Shot from a film Photo: Motherland
Before the Athos battle, the squadron received orders from Vice-Admiral Senyavin: “As long as the enemy’s flagships are not defeated strongly, then they should always expect a very stubborn battle. And so, by this circumstance, I suggest making the attack in the following order. By the number of enemy flagships, each of our two attack , ships are assigned: "Raphael" with "Strong", "Powerful" with "Yaroslavl", and "Selaphail" with "Uriel" ... Descend to the prescribed ships for enemy flagships and attack them on purpose two with one and all The last battle of 10 Maiya (Battle of the Dardanelles Strait. - D.V.) showed us: the closer to the enemy, the less damage from him, therefore, if anyone would happen and fall off the enemy ship, then and then we can expect However, due to many unforeseen cases, it is impossible to make positive instructions on each; I do not extend them any more, I hope that you will honor your duty in a glorious way ... "3
By confronting his officers with tasks to battle, Senyavin once again took the risk: he chose a tactical design that implied a great deal of independence for junior flagships and ship commanders.

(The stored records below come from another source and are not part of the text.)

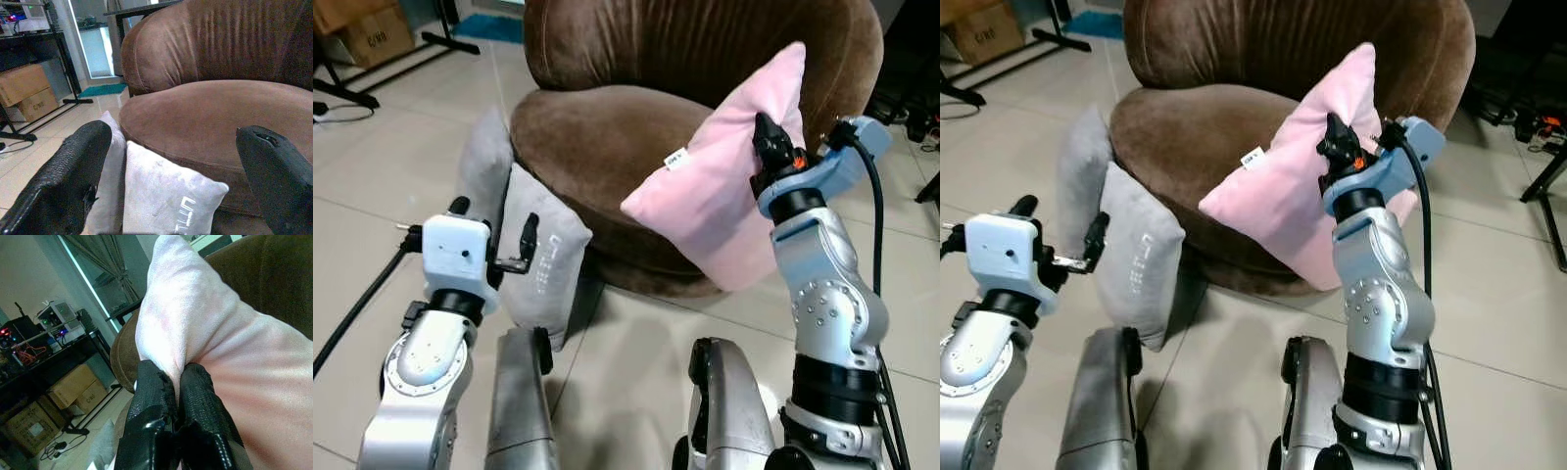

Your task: Move the pillow to the sofa from floor

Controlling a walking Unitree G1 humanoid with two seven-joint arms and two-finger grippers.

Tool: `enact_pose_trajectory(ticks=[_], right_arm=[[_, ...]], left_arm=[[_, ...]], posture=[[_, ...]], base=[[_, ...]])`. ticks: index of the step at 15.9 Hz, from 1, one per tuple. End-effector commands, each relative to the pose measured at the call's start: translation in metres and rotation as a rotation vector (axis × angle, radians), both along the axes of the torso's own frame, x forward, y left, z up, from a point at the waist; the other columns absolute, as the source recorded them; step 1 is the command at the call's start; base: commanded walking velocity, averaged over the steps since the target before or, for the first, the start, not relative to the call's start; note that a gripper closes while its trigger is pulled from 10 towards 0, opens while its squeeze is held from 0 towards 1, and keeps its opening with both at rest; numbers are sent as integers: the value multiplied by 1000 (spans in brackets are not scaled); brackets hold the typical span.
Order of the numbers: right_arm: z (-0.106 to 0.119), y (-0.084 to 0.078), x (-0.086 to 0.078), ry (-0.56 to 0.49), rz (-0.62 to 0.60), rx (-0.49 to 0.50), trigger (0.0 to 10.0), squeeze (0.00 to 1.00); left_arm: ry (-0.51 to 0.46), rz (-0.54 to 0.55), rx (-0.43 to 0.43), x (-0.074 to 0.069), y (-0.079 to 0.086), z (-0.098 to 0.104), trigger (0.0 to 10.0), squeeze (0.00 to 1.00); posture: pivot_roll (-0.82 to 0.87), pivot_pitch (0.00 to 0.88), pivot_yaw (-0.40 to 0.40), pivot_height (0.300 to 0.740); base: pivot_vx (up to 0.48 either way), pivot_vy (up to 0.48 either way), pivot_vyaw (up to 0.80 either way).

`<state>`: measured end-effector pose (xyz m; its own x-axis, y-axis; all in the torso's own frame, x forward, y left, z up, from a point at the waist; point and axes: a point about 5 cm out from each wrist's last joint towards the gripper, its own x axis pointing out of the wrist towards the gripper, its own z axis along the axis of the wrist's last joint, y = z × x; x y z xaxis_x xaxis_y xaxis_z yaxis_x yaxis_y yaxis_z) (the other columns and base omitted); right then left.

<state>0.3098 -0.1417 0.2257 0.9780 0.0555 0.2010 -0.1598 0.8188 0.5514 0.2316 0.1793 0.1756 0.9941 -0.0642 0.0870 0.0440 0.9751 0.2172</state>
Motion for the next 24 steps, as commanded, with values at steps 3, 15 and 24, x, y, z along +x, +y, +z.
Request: enact_pose_trajectory(ticks=[3,15,24], right_arm=[[2,0,-9,-9,-13,-18,10000,0],[-8,-13,-9,44,-68,-55,10000,0],[-9,-23,-20,62,-104,-101,10000,0]], left_arm=[[50,-31,11,0,-2,-12,10000,0],[42,-55,42,9,3,-15,10000,0],[78,-131,23,12,-6,-27,10000,0]], posture=[[25,0,-13,540],[32,0,-20,630],[-38,0,-3,695]], base=[[0,0,0],[0,0,0],[0,0,0]])
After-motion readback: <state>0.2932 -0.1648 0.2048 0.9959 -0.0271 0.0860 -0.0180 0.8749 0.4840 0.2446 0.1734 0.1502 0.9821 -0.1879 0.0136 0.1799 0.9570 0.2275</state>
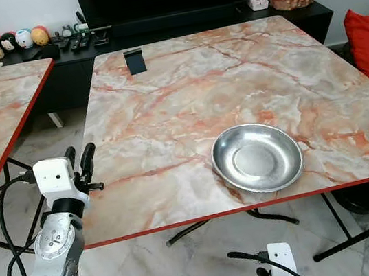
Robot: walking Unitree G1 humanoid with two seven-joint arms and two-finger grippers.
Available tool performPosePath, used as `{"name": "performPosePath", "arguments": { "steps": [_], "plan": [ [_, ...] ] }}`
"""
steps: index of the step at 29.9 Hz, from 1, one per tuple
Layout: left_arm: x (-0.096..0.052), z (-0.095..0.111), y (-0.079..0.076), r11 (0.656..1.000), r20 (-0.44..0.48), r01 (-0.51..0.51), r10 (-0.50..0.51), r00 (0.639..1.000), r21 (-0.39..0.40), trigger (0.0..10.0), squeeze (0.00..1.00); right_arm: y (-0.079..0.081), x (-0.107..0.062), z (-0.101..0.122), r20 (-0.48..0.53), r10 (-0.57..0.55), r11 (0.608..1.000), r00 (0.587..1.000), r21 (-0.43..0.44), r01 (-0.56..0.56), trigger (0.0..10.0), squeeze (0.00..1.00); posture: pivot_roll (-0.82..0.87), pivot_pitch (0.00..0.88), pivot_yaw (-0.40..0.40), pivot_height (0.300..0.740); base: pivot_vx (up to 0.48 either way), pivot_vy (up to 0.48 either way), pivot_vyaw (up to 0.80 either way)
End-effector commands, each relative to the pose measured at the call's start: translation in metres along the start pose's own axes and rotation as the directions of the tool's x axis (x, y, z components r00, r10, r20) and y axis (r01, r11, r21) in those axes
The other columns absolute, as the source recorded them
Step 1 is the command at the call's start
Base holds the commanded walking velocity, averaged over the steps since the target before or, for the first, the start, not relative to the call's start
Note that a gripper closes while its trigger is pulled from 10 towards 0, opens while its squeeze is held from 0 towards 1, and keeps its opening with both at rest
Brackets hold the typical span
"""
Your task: Setting the table
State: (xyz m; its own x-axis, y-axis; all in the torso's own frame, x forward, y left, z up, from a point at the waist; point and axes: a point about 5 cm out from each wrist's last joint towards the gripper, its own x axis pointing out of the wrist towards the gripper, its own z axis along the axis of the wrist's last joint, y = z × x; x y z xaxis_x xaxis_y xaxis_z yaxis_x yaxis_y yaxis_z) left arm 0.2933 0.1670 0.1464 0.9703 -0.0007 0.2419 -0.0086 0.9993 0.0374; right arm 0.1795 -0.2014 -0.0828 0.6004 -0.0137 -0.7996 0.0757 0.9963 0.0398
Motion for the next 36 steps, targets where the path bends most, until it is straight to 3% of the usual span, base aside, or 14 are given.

The squadron commander clearly understood that he could not strictly control the course of the battle from beginning to end: the plan he had developed assumed actions by several independent detachments, moreover, some of them had to fight in the distance, and therefore give her any order with the help of flag signals embarrassing.
Senyavin understood just as well what a dangerous position he was putting himself and the flagship: he had to fight at a fair distance from the main forces of the squadron. Consequently, Dmitriy Nikolayevich was counting on the fact that his orders would be carried out by officers even at the moment when he could not control their implementation; his plan for battle will be realized, even if he himself perishes; his officers will take enough initiative and commander skills if the battle goes "not according to plan."
I calculated not in vain!
Senyavin's trump card worked: the officer fraternity he created around him followed him as the true leader and snatched victory from the Turks.
1. Bantysh-Kamensky N. Dictionary of memorable people of the Russian land. T. 5. M., 1836. C. 200.
2. Bronevsky V.B. Notes naval officer. M., 2015. C. 487.